Animale, le western féministe d’Emma Benestan : « Je voulais questionner la figure du monstre »

Nejma (Oulaya Amamra) est du genre à prendre le taureau par les cornes – littéralement : cette jeune femme s’entraîne à la course camarguaise, un sport risqué (mais sans mise à mort) où le but est d’arracher un attribut fixé sur le front de la bête. Seule femme dans le groupe des « raseteurs », Nejma tente de se faire une place, entre camaraderies, taquineries, et soirées bien arrosées. Mais l’ambiance fraternelle se délite rapidement quand une série de morts violentes se produit. Tout le village se met à chercher le taureau violent qu’on imagine responsable de ces tragiques incidents… Y compris Nejma, elle-même aux prises avec un conflit intérieur qui commence à se manifester physiquement… Au croisement du thriller, du récit d’apprentissage et du fantastique, Animale est un film aussi hybride que réjouissant. Emma Benestan abordait déjà les rapports homme-femme et déconstruisait la masculinité dans Fragileson premier long remarqué. Elle retrouve Oulaya Amamra (Divines), dans le premier rôle cette fois, de ce film puissant qui subvertit le film de genre à travers un prisme féminin – et animalier… on pense parfois à Grave de Julia Ducournau ou au Règne Animal de Thomas Cailley. Une œuvre singulière, créée en communion avec la communauté camarguaise, et portée par le regard précis de sa réalisatrice, avec sa mise en scène soignée et organique, et son regard affûté sur les rapports de genre. Un film comme un rugissement face à l’oppression : poussez-vous les taureaux : cette « tauresse » va vous terrasser. 

.

RENCONTRE AVEC EMMA BENESTAN, réalisatrice

Merci pour ce film. Comment est né ce projet, quelle fut la première image, la première inspiration ?

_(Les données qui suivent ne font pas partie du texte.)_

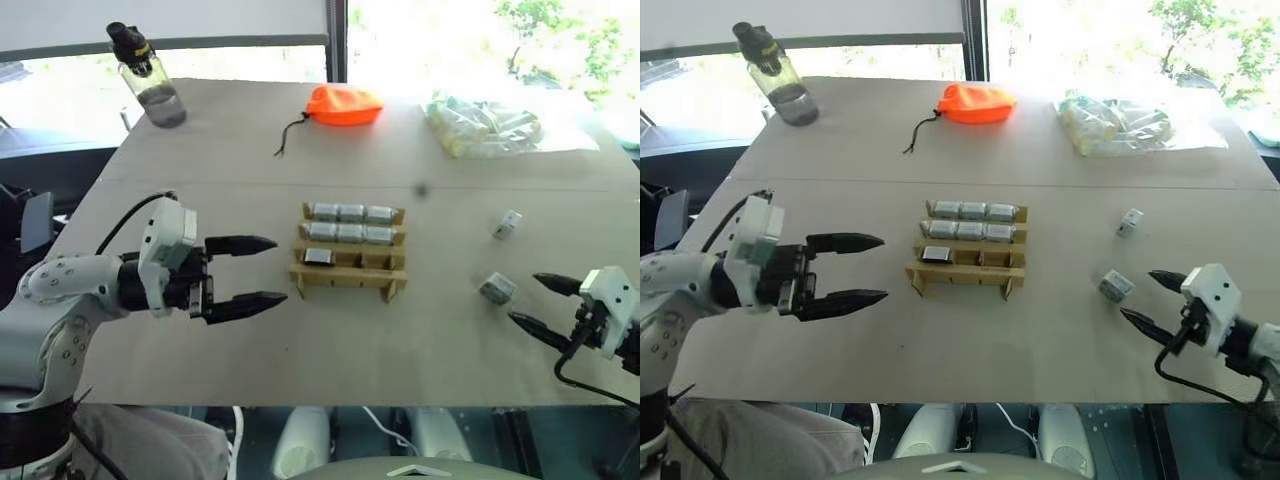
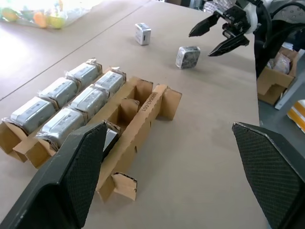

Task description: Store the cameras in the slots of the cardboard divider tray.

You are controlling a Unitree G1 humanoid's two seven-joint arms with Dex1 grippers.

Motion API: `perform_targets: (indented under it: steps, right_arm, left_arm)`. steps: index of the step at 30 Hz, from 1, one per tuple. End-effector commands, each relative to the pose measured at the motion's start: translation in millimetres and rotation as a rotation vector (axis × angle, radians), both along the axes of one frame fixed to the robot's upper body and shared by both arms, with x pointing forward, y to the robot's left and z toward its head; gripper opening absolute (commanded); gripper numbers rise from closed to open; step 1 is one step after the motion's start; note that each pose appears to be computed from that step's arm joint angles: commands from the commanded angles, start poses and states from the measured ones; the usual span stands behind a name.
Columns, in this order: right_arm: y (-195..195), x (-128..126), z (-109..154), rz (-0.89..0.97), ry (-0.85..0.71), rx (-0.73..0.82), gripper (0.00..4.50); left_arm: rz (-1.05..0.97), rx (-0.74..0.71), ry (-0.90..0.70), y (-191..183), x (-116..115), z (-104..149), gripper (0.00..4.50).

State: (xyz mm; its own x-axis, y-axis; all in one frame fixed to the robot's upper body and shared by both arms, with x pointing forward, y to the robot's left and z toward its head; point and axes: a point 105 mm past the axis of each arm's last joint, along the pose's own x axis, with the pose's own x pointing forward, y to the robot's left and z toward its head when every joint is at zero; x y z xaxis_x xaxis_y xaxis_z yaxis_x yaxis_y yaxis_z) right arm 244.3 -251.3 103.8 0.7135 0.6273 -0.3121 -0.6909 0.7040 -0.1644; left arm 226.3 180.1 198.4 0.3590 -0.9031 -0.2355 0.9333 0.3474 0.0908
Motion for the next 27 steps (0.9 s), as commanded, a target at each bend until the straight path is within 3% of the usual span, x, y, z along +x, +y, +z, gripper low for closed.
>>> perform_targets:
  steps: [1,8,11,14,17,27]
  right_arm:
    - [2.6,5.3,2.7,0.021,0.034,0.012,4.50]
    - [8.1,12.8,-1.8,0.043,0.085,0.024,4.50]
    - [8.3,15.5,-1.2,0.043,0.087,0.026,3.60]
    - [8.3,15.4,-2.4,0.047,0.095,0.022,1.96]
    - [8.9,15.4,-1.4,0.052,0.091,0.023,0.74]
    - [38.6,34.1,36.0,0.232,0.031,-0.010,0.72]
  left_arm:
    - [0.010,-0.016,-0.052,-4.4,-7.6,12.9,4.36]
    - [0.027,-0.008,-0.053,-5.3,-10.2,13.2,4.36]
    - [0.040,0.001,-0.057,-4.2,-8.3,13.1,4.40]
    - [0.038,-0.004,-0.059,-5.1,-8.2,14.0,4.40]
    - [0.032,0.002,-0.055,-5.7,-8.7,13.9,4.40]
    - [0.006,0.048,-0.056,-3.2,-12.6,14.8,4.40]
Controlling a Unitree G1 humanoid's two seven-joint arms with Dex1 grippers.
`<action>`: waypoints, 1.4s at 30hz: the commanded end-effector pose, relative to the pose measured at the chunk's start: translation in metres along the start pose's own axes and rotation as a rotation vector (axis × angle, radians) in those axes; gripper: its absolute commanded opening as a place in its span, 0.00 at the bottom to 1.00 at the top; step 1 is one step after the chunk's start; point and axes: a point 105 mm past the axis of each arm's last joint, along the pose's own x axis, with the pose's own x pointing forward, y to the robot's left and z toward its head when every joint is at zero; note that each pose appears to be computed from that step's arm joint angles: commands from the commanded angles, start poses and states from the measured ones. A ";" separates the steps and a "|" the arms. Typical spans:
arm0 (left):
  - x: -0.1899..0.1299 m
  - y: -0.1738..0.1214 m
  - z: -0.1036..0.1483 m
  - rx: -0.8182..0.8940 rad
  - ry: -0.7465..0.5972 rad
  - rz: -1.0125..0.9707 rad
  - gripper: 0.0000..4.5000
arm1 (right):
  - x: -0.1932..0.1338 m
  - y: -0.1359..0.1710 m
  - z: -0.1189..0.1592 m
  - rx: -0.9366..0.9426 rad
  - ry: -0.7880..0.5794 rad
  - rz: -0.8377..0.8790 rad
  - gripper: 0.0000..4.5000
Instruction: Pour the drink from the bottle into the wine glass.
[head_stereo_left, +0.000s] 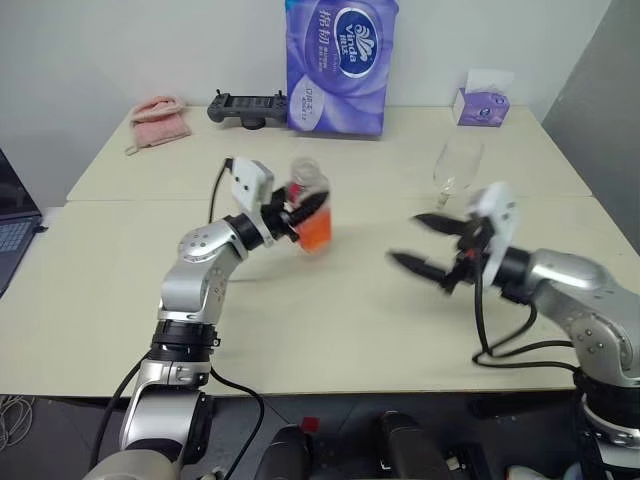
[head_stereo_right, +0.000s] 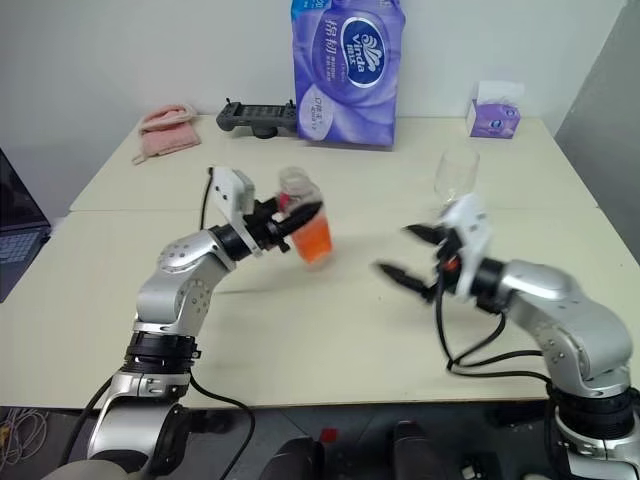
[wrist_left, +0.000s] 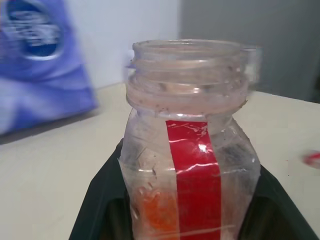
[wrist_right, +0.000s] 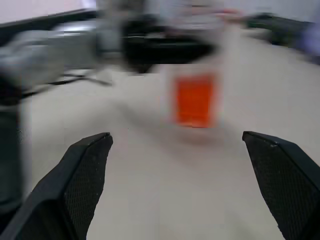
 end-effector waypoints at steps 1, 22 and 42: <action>-0.016 0.045 0.022 0.078 -0.069 0.206 0.38 | 0.035 -0.017 0.012 -0.001 -0.078 -0.107 1.00; -0.058 0.084 -0.027 0.038 -0.008 0.410 0.89 | 0.071 -0.047 0.004 -0.015 -0.072 -0.303 1.00; -0.100 0.061 -0.054 0.003 0.085 0.488 1.00 | 0.044 -0.072 -0.017 -0.003 -0.039 -0.416 1.00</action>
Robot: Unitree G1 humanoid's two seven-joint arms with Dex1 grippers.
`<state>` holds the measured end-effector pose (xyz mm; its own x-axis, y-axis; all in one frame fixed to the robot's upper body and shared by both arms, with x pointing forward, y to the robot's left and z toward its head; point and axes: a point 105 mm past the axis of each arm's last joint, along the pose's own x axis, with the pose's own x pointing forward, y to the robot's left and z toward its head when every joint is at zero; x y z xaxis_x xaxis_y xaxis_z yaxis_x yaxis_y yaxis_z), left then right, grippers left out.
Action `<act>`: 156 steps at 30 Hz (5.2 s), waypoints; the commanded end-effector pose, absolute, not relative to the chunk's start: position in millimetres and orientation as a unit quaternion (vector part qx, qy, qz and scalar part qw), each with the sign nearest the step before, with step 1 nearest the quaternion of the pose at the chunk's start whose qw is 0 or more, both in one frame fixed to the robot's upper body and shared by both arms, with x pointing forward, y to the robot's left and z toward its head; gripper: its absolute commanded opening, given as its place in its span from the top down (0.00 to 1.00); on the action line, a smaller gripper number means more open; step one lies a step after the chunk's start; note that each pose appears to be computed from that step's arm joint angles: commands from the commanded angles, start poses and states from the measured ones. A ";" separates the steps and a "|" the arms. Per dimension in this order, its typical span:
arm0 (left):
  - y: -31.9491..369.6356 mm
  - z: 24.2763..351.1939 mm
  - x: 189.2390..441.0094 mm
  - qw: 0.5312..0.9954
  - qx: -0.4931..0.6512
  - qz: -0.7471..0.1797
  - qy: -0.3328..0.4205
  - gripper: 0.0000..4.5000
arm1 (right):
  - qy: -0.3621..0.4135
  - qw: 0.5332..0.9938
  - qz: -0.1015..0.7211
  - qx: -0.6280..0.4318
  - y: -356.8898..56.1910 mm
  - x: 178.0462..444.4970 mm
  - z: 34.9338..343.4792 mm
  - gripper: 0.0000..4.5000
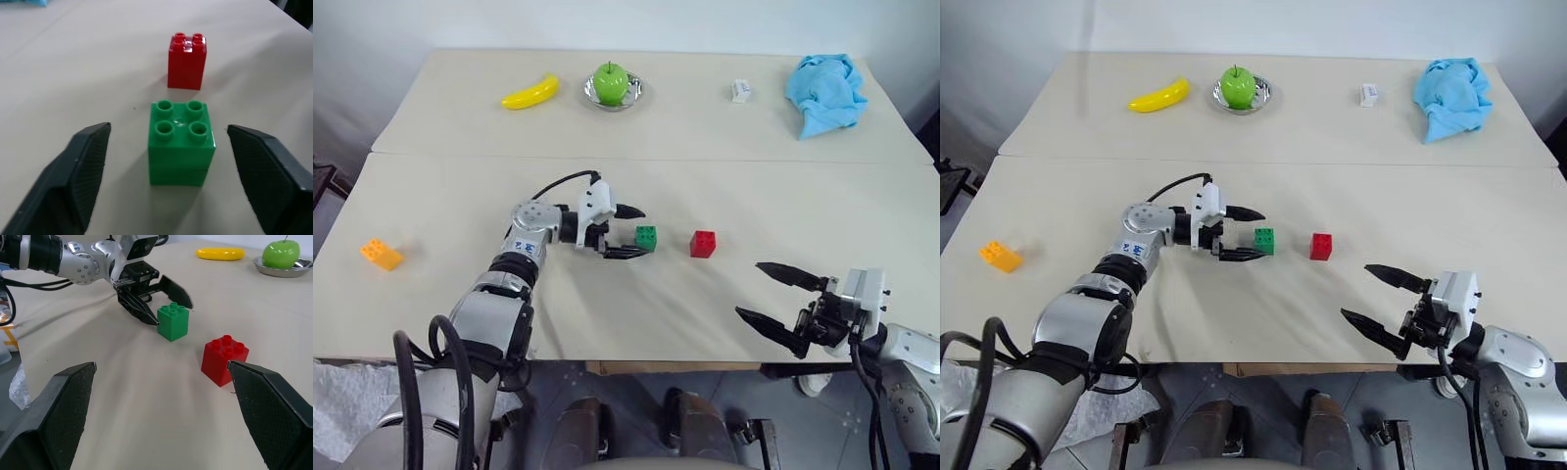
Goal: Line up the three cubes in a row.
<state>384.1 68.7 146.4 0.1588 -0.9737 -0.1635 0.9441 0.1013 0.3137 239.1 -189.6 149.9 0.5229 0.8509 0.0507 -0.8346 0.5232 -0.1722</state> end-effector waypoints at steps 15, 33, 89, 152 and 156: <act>280.3 130.4 246.8 0.971 0.106 -0.160 -0.145 0.00 | -0.100 0.805 0.584 -0.029 -131.5 249.8 169.8 0.00; 379.9 98.4 153.3 0.973 0.025 0.205 -0.098 0.00 | -0.113 0.767 0.630 -0.034 -108.8 256.1 173.3 0.00; 238.5 191.3 326.2 0.924 0.072 -0.351 -0.133 0.68 | -0.073 0.816 0.573 -0.031 -132.6 244.7 154.7 0.00; 251.5 154.9 322.1 0.820 0.180 -0.544 -0.009 0.01 | -0.041 0.889 0.450 -0.078 -226.3 235.1 165.3 0.00; 263.3 161.9 298.4 0.863 0.150 -0.480 -0.042 0.01 | -0.049 0.886 0.454 -0.079 -242.3 240.7 170.2 0.00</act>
<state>298.4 261.7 129.9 0.4907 -0.8558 -0.1640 0.8633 0.4521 0.2243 242.8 -240.2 157.1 0.6050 0.7958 -0.0261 -0.7904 0.5964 -0.1399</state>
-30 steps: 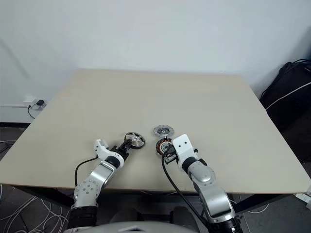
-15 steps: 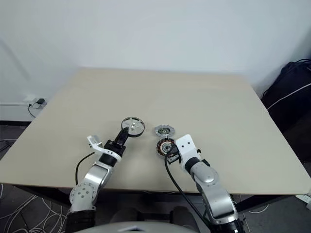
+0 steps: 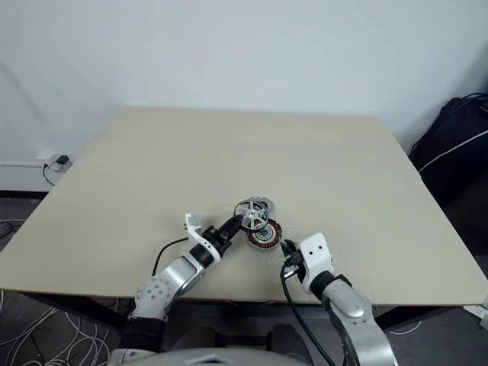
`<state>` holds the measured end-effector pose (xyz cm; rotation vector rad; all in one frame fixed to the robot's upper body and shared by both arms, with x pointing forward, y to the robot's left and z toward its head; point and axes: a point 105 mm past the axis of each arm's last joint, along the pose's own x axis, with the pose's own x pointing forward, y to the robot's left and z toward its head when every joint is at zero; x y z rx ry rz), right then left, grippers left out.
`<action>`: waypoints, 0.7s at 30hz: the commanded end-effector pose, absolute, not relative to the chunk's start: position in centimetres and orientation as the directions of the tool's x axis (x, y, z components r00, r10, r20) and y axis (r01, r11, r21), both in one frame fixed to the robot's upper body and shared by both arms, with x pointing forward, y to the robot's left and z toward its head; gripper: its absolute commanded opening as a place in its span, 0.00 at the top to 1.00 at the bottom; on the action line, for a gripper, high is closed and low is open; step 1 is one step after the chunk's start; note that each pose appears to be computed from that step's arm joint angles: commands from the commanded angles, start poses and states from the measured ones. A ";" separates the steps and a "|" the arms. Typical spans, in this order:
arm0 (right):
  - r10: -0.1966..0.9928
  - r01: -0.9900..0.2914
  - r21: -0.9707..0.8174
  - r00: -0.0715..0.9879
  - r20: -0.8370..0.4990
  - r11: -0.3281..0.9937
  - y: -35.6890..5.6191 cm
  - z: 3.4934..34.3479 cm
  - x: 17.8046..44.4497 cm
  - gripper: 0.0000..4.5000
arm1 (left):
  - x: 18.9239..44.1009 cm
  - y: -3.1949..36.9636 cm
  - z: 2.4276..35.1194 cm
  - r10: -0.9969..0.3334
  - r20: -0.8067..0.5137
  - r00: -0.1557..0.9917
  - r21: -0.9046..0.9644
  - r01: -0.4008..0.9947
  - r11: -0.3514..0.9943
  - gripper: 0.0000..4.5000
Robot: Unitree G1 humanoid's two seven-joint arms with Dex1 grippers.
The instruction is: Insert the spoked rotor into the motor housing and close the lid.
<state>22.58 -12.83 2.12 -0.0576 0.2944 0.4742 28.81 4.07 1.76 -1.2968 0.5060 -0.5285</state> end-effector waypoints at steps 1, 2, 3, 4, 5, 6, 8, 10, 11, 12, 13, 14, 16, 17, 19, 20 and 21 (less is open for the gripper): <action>0.410 -0.421 -0.023 0.893 -0.184 0.907 -13.0 3.1 22.8 0.91 | 29.3 -0.7 4.6 -0.686 0.082 0.723 -0.988 0.150 0.040 0.91; 0.402 -0.412 -0.026 0.899 -0.172 0.911 -13.1 3.0 22.7 0.91 | 29.2 -1.0 4.5 -0.694 0.080 0.716 -0.988 0.147 0.038 0.91; 0.398 -0.408 -0.029 0.902 -0.165 0.912 -13.1 3.0 22.6 0.91 | 29.2 -1.1 4.4 -0.697 0.079 0.712 -0.989 0.146 0.037 0.91; 0.391 -0.400 -0.028 0.907 -0.158 0.916 -13.2 2.9 22.5 0.91 | 29.1 -1.4 4.3 -0.706 0.079 0.704 -0.989 0.143 0.032 0.91; 0.387 -0.396 -0.029 0.909 -0.152 0.918 -13.2 2.8 22.3 0.91 | 28.9 -1.6 4.2 -0.713 0.080 0.697 -0.990 0.141 0.026 0.91; 0.382 -0.390 -0.029 0.912 -0.146 0.920 -13.3 2.7 22.2 0.91 | 28.8 -1.9 4.2 -0.720 0.084 0.689 -0.990 0.139 0.017 0.91; 0.376 -0.382 -0.026 0.916 -0.139 0.924 -13.5 2.6 22.0 0.91 | 28.6 -2.2 4.3 -0.729 0.090 0.678 -0.991 0.137 0.005 0.91; 0.378 -0.385 -0.023 0.915 -0.138 0.923 -13.6 2.5 21.8 0.91 | 28.4 -2.5 4.3 -0.743 0.097 0.662 -0.991 0.136 -0.009 0.91; 0.381 -0.387 -0.023 0.914 -0.138 0.922 -13.6 2.5 21.7 0.91 | 28.3 -2.7 4.3 -0.752 0.103 0.651 -0.990 0.137 -0.017 0.91; 0.382 -0.388 -0.022 0.914 -0.138 0.921 -13.7 2.5 21.6 0.91 | 28.1 -3.0 4.3 -0.763 0.105 0.638 -0.990 0.138 -0.021 0.91; 0.381 -0.388 -0.023 0.914 -0.138 0.921 -13.7 2.5 21.6 0.91 | 28.0 -3.2 4.3 -0.770 0.105 0.629 -0.990 0.139 -0.022 0.91; 0.380 -0.387 -0.027 0.914 -0.139 0.922 -13.7 2.4 21.6 0.91 | 27.9 -3.4 4.2 -0.775 0.104 0.623 -0.990 0.136 -0.023 0.91; 0.377 -0.385 -0.036 0.916 -0.139 0.922 -13.8 2.4 21.6 0.91 | 27.8 -3.5 4.0 -0.779 0.095 0.619 -0.992 0.128 -0.019 0.91; 0.376 -0.384 -0.036 0.916 -0.138 0.923 -13.9 2.4 21.6 0.91 | 27.8 -3.6 3.7 -0.782 0.080 0.617 -0.993 0.120 -0.007 0.91; 0.377 -0.385 -0.036 0.916 -0.138 0.922 -13.9 2.4 21.6 0.91 | 27.9 -3.7 3.0 -0.786 0.039 0.617 -0.994 0.105 0.034 0.91; 0.377 -0.385 -0.037 0.916 -0.137 0.922 -13.9 2.4 21.6 0.91 | 28.0 -3.7 2.8 -0.784 0.030 0.620 -0.994 0.100 0.041 0.91; 0.375 -0.383 -0.038 0.917 -0.137 0.923 -13.9 2.5 21.6 0.91 | 28.0 -3.7 2.7 -0.783 0.030 0.621 -0.994 0.100 0.041 0.91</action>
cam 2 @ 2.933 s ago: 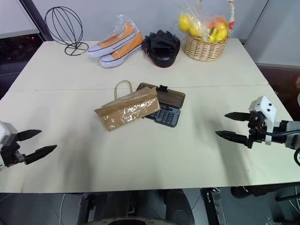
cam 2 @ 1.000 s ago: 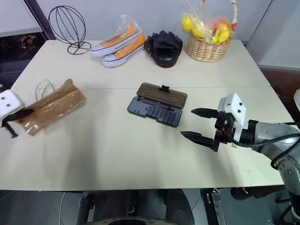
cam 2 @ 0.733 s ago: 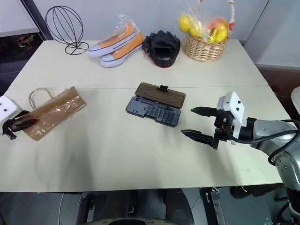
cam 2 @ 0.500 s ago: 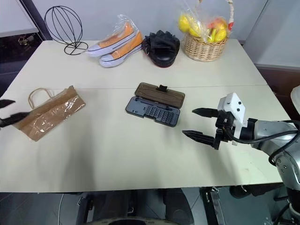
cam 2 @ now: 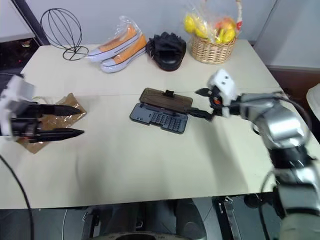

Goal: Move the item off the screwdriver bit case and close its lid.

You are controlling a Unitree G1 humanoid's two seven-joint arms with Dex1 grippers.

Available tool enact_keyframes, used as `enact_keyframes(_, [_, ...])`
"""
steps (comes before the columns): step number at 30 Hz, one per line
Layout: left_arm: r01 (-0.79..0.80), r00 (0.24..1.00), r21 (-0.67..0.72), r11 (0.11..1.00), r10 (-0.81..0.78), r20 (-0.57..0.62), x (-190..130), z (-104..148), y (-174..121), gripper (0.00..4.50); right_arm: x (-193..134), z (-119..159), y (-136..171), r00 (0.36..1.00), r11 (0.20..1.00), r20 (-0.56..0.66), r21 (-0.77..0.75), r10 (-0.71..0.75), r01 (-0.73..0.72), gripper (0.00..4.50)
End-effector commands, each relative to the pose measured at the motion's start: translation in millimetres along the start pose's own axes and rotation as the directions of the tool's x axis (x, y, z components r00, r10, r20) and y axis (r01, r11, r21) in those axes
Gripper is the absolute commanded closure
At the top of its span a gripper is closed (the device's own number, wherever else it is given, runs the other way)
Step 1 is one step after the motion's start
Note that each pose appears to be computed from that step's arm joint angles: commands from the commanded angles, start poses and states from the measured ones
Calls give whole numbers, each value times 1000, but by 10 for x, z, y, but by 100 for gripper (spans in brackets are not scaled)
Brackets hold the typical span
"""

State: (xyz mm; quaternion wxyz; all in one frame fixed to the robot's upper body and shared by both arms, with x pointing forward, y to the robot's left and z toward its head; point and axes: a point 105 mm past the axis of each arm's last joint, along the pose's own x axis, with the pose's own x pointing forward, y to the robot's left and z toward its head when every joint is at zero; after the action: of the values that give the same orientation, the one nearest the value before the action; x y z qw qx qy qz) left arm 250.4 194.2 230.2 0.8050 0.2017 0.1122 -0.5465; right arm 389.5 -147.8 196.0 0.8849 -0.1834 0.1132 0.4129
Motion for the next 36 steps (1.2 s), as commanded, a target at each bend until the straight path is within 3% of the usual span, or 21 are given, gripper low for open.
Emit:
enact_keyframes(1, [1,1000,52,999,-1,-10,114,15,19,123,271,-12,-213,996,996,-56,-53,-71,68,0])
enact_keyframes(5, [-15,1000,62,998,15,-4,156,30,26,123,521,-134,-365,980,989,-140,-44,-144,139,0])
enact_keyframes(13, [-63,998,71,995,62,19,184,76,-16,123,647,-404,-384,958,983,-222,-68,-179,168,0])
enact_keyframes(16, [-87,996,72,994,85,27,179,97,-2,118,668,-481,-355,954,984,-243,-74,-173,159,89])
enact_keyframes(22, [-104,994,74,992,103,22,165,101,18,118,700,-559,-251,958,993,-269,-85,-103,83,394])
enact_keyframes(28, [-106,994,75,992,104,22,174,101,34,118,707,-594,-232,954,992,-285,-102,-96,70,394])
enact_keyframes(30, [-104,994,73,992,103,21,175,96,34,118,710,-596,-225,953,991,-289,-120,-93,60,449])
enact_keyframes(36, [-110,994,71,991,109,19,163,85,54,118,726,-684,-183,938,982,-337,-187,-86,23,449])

Avant Animale, j’avais déjà tourné deux courts-métrages documentaires et une fiction radiophonique en Camargue : Un monde sans bêtes, Prends garde à toi et Petite Sauvage. J’ai toujours été passionnée par les taureaux, j’ai grandi à 40 kilomètres de la Camargue, donc quand j’étais jeune, à 12 ans, on allait voir les Taureau piscine, faire des fêtes votives… À 17 ans je me souviens, j’allais chez mon copain et il y avait des lâchers de taureaux dans la ville, j’avais l’impression d’être dans le minotaure. Je ne suis pas camarguaise, mais en même temps, je vois bien cette adolescence de village, j’étais à Montpellier sud, et j’étais qu’avec des gens de Palavas-les-Flots, on trainait tous ensemble aux fêtes de village… Quand les camarguais disaient « la parisienne qui débarque » je disais non, je suis pas camarguaise, mais je ne suis pas en train de m’approprier votre culture, j’ai grandi à côté, je n’ai pas de fascination.

Je me sens profondément écoféministe, je pense que la terre et le vivant ont des choses à nous apprendre.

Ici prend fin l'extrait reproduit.